Among the entries below, copy only the span from the line containing "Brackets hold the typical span" through the line containing "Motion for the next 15". Do so exactly, and skip the pictures.

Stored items
....................
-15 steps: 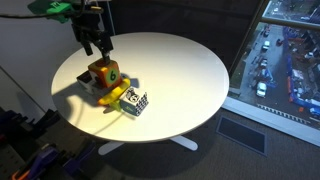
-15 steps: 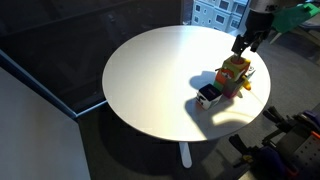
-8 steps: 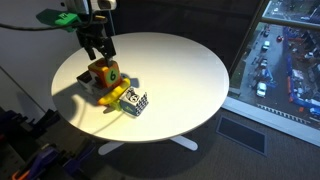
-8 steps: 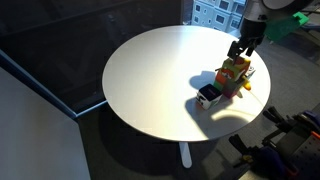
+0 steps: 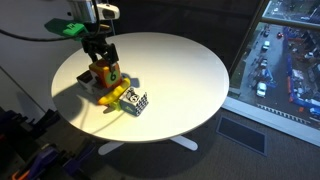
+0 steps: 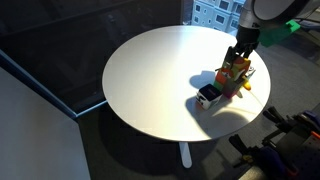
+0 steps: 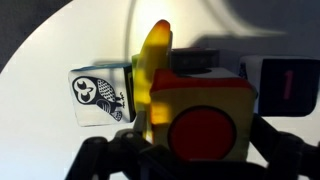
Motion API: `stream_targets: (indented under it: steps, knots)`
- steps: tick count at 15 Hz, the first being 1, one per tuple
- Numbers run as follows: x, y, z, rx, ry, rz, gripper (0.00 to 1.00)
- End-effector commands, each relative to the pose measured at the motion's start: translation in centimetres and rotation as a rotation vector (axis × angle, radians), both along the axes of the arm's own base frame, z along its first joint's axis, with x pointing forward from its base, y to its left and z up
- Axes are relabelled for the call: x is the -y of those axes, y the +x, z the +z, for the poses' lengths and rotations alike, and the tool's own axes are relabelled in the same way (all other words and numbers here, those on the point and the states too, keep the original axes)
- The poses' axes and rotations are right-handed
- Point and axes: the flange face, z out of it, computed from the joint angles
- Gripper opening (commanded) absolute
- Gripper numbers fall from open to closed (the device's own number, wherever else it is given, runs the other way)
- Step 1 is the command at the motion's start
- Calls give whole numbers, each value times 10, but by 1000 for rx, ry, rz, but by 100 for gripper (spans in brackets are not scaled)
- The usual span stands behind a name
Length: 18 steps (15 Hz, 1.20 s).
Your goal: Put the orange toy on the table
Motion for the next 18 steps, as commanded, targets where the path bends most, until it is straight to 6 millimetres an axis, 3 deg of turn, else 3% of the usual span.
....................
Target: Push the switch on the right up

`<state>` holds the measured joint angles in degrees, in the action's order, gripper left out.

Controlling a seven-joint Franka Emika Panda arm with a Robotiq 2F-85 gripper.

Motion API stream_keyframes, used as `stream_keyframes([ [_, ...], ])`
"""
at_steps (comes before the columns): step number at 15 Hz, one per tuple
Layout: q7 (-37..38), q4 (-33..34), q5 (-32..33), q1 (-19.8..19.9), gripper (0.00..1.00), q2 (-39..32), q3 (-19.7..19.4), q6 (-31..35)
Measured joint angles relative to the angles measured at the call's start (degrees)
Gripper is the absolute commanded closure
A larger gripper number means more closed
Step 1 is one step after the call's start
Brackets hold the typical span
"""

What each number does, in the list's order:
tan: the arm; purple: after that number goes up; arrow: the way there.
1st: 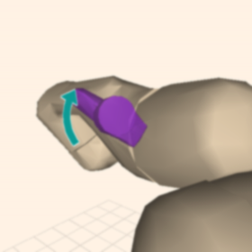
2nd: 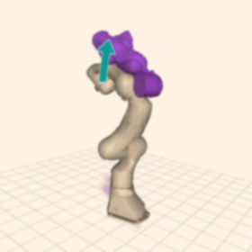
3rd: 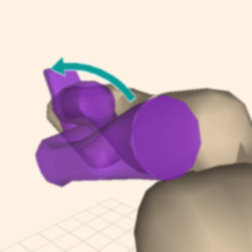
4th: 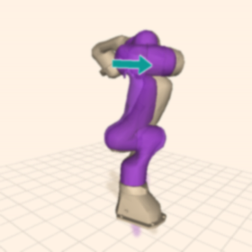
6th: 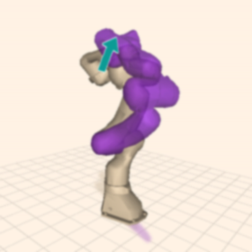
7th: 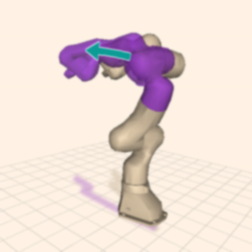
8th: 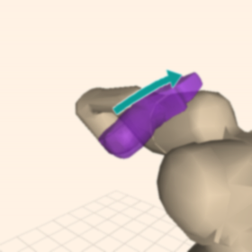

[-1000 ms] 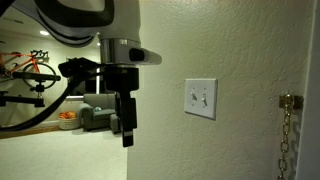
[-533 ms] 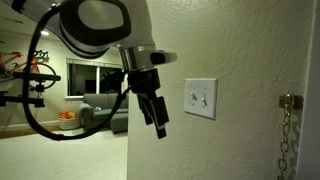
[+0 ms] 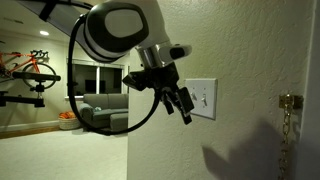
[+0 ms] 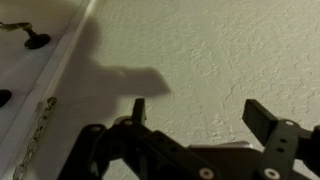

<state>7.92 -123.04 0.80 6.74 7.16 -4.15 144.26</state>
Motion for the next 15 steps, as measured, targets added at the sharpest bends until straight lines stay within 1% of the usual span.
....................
__SOLUTION TO THIS PROBLEM__.
Brackets hold the typical span
"""

What each number does, in the list's order:
tan: the arm; purple: after that number goes up; arrow: the way there.
1st: 
2nd: 
3rd: 
4th: 
6th: 
7th: 
8th: 

[-1000 ms] 
[-533 ms] 
[+0 ms] 
[+0 ms] 

<state>7.92 -123.04 0.80 6.74 7.16 -4.15 144.26</state>
Motion for the next 15 steps, as measured, targets added at the sharpest bends until straight lines stay within 1% of the usual span.

The work on this exercise has been completed.